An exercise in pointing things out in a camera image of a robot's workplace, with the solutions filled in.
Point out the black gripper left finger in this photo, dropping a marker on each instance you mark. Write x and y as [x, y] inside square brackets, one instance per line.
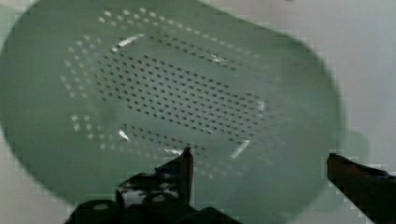
[174, 177]

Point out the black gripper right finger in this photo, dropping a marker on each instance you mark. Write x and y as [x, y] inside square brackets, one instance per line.
[371, 190]

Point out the mint green plastic strainer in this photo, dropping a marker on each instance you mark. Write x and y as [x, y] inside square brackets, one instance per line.
[95, 91]

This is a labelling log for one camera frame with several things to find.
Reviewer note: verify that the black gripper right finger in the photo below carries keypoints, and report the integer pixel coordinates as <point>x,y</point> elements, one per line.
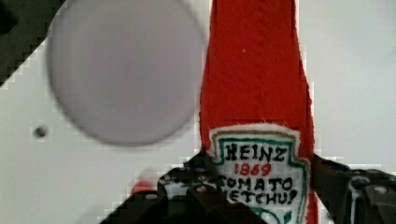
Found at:
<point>355,196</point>

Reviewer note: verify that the lilac round plate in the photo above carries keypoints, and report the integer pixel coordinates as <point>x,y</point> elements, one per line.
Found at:
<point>126,72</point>

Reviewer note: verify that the light red plush strawberry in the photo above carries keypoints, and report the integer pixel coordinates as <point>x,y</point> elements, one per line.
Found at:
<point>143,185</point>

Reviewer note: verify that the red plush ketchup bottle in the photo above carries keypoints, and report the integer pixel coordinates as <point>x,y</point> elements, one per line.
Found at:
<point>255,118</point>

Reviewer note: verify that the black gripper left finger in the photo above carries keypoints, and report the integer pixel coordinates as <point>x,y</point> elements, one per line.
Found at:
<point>186,195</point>

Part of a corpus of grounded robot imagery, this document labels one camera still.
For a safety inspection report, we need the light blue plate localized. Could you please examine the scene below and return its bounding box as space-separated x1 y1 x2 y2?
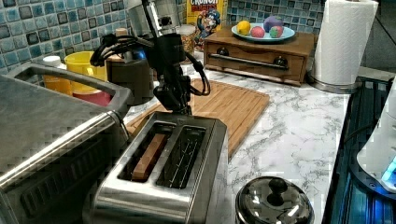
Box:
231 25 296 43

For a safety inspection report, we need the bamboo cutting board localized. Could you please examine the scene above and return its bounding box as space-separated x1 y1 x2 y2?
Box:
125 77 271 159

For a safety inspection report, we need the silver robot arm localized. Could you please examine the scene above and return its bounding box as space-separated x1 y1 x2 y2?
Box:
127 0 191 115

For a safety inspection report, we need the brown toast slice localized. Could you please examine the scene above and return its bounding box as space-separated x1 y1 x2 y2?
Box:
132 133 166 182

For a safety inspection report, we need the stainless steel toaster oven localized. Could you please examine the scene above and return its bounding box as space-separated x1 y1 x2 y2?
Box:
0 63 133 224

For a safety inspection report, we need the yellow lemon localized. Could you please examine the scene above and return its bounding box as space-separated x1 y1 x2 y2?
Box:
236 21 250 35

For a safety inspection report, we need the red green toy fruit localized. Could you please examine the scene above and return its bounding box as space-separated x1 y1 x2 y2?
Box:
269 26 283 38

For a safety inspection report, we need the wooden drawer box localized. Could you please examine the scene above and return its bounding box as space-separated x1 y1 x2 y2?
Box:
204 27 315 86

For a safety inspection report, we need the orange bottle white cap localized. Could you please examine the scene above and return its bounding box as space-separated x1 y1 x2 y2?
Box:
42 55 72 95

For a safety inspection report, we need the white appliance blue light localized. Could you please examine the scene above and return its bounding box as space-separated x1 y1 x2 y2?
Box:
357 80 396 193

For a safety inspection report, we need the cereal box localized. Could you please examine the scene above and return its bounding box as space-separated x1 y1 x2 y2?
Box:
186 0 228 51

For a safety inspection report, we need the dark grey canister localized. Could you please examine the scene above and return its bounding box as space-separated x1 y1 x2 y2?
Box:
106 59 154 105

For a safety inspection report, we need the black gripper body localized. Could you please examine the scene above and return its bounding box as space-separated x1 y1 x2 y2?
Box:
148 34 191 113

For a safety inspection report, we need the yellow plastic cup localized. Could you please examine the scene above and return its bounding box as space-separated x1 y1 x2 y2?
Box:
64 51 107 94

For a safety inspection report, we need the white paper towel roll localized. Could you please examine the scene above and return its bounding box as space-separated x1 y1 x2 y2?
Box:
313 0 378 85

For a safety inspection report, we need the purple toy fruit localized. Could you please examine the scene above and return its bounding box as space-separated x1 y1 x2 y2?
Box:
263 16 283 33

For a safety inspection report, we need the glass jar with cereal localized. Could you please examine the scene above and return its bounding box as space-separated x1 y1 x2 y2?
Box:
178 24 195 56

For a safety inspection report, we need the red apple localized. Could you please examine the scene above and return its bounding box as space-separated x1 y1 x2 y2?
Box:
250 26 265 38

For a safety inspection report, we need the black dish rack tray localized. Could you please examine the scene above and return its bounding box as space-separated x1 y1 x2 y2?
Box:
321 76 396 224

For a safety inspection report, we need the steel pot lid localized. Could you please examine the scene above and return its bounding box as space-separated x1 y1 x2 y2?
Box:
235 176 315 224

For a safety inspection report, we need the metal paper towel base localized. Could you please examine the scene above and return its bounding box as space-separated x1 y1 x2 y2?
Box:
305 71 362 94

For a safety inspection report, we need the red container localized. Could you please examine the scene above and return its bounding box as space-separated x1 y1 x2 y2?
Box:
73 91 111 106

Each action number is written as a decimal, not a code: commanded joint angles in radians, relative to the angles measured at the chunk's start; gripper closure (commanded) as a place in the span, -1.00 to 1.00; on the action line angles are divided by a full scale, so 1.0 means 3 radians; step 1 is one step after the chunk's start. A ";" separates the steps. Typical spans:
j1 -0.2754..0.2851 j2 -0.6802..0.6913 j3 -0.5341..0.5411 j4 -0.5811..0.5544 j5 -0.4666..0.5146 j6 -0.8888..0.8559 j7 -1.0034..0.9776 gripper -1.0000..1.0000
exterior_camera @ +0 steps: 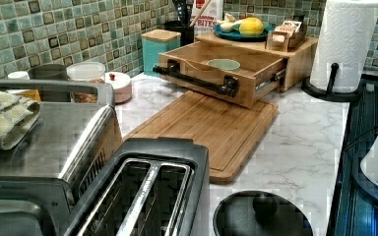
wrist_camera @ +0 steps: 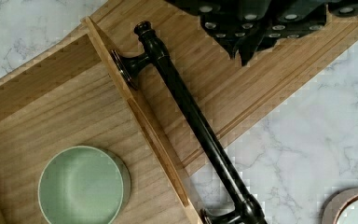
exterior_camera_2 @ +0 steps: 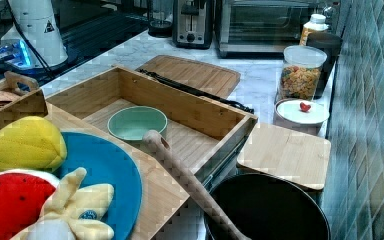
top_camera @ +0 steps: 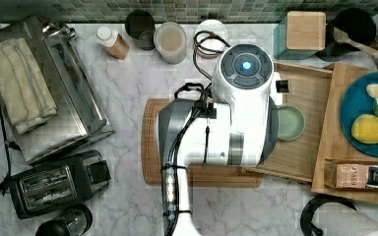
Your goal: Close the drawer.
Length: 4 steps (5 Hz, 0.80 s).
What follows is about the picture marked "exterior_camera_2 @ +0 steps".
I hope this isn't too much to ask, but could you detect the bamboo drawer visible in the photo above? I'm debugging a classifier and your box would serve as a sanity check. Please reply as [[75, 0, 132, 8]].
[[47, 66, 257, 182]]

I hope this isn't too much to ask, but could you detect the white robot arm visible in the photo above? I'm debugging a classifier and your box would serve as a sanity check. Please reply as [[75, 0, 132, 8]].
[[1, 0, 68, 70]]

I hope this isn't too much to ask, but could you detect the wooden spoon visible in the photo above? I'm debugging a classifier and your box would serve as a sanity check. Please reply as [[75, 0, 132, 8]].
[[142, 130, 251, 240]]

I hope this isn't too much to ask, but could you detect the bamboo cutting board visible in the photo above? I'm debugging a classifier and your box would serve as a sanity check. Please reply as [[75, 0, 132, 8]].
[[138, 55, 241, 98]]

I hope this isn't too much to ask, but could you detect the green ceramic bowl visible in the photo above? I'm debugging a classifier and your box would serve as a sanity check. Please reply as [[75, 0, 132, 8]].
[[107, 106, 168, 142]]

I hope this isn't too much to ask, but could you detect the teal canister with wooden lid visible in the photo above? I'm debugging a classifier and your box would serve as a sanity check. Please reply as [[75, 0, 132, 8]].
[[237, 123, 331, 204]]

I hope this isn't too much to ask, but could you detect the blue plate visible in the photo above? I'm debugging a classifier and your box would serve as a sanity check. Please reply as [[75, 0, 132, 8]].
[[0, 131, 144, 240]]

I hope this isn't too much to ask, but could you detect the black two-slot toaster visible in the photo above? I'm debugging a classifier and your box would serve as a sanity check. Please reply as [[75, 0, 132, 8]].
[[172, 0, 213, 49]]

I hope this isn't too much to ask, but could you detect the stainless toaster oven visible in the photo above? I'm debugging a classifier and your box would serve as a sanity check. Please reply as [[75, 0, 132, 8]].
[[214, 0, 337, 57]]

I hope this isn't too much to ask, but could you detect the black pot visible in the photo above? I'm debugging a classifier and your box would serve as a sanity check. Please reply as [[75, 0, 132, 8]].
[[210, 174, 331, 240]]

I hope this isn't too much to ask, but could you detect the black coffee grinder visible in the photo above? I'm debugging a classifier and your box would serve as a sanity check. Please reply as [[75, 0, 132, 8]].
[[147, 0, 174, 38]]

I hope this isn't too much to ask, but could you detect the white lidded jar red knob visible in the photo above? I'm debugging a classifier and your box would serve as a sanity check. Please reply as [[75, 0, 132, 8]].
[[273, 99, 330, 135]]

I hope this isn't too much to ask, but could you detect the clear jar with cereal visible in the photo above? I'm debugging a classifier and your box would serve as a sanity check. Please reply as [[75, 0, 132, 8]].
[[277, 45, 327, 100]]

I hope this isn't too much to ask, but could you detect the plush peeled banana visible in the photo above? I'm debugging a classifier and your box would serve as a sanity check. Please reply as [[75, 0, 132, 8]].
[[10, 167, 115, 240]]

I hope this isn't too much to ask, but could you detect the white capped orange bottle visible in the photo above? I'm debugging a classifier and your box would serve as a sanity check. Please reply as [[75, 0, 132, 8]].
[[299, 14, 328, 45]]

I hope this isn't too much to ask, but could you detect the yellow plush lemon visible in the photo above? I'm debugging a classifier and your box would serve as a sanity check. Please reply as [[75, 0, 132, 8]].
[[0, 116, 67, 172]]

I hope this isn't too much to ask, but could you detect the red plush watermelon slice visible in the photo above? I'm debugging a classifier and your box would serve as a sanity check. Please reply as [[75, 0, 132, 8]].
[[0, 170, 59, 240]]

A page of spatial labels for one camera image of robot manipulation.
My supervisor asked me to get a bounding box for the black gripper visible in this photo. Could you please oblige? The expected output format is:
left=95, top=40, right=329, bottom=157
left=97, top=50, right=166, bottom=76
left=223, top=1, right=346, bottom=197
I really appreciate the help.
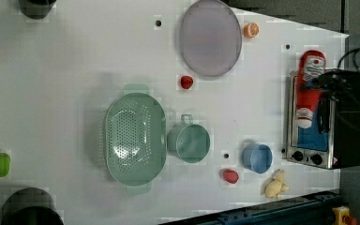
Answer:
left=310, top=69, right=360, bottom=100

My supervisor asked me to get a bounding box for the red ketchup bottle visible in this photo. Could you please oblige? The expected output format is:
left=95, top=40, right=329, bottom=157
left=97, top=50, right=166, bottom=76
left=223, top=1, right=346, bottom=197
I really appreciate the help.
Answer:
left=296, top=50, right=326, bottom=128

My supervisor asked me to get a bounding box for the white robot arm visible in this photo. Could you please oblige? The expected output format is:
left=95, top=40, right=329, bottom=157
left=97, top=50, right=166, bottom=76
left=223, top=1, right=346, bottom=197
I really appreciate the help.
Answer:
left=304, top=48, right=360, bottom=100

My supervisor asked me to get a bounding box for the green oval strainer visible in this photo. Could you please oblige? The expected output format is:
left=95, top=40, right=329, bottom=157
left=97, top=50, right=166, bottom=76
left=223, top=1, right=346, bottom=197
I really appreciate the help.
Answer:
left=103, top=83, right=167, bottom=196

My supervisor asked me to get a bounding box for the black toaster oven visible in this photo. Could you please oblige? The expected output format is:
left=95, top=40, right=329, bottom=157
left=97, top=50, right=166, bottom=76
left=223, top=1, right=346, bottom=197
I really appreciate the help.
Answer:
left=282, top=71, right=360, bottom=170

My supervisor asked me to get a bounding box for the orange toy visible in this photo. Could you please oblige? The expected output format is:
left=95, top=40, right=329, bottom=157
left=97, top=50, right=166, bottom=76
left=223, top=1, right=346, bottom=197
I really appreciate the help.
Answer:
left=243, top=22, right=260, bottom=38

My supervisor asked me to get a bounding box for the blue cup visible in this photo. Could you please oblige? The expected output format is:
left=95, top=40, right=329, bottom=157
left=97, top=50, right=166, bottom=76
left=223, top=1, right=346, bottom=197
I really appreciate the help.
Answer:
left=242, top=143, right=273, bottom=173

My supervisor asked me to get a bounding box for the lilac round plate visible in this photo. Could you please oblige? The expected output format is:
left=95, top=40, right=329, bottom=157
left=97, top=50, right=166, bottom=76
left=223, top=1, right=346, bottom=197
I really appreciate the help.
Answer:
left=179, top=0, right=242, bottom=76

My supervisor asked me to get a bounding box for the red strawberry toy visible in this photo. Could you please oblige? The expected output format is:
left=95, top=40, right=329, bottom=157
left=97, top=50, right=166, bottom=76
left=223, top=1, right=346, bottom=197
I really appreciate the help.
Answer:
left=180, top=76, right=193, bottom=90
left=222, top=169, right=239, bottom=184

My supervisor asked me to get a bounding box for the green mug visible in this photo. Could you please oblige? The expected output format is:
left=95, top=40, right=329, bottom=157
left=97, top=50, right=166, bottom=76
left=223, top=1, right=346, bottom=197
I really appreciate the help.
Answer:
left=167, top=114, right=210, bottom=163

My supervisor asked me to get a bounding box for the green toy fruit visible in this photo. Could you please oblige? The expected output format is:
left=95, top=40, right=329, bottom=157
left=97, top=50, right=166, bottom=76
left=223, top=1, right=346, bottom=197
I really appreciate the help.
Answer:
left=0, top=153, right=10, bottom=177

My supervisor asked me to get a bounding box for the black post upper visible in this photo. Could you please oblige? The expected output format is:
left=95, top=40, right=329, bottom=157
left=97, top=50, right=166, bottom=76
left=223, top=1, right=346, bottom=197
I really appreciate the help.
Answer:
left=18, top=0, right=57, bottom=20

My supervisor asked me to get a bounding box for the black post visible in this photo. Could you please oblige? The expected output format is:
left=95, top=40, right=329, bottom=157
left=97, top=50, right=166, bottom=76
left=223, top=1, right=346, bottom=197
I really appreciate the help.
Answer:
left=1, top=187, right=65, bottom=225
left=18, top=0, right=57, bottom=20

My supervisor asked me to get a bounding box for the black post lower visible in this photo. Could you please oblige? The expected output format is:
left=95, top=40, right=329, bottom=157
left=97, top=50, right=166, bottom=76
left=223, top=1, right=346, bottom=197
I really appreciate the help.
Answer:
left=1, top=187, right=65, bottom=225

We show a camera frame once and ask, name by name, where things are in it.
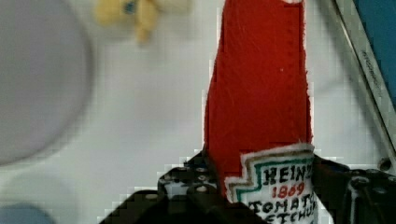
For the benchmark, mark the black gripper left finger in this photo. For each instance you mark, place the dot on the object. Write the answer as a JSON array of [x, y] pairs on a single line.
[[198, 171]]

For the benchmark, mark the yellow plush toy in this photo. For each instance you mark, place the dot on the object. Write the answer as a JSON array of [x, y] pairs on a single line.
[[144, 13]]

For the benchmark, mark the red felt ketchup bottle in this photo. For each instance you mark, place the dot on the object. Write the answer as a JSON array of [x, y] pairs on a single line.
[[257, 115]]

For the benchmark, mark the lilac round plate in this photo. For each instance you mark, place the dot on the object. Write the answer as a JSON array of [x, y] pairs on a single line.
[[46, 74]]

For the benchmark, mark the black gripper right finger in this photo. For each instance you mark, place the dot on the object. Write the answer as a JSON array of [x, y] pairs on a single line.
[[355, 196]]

*REQUIRED ACTION*
Please go over the data above and copy each line with "elements" in it.

*ANSWER TO THE PROBLEM*
Reviewer note: verify that the black gripper right finger in the photo below carries keypoints, and report the integer pixel coordinates as <point>x,y</point> elements, one per line.
Reviewer note: verify that the lilac round plate in the photo above carries keypoints, and report the integer pixel coordinates as <point>x,y</point> elements, one per line.
Reviewer note: verify that the light red plush strawberry in the photo above carries keypoints, and report the integer pixel coordinates as <point>x,y</point> elements, one per line.
Reviewer note: verify that the red plush ketchup bottle in the photo above carries keypoints, and report the integer pixel coordinates as <point>x,y</point> elements, one per line.
Reviewer note: verify that the black gripper left finger in the photo above carries keypoints, and report the integer pixel coordinates as <point>x,y</point> elements, one per line.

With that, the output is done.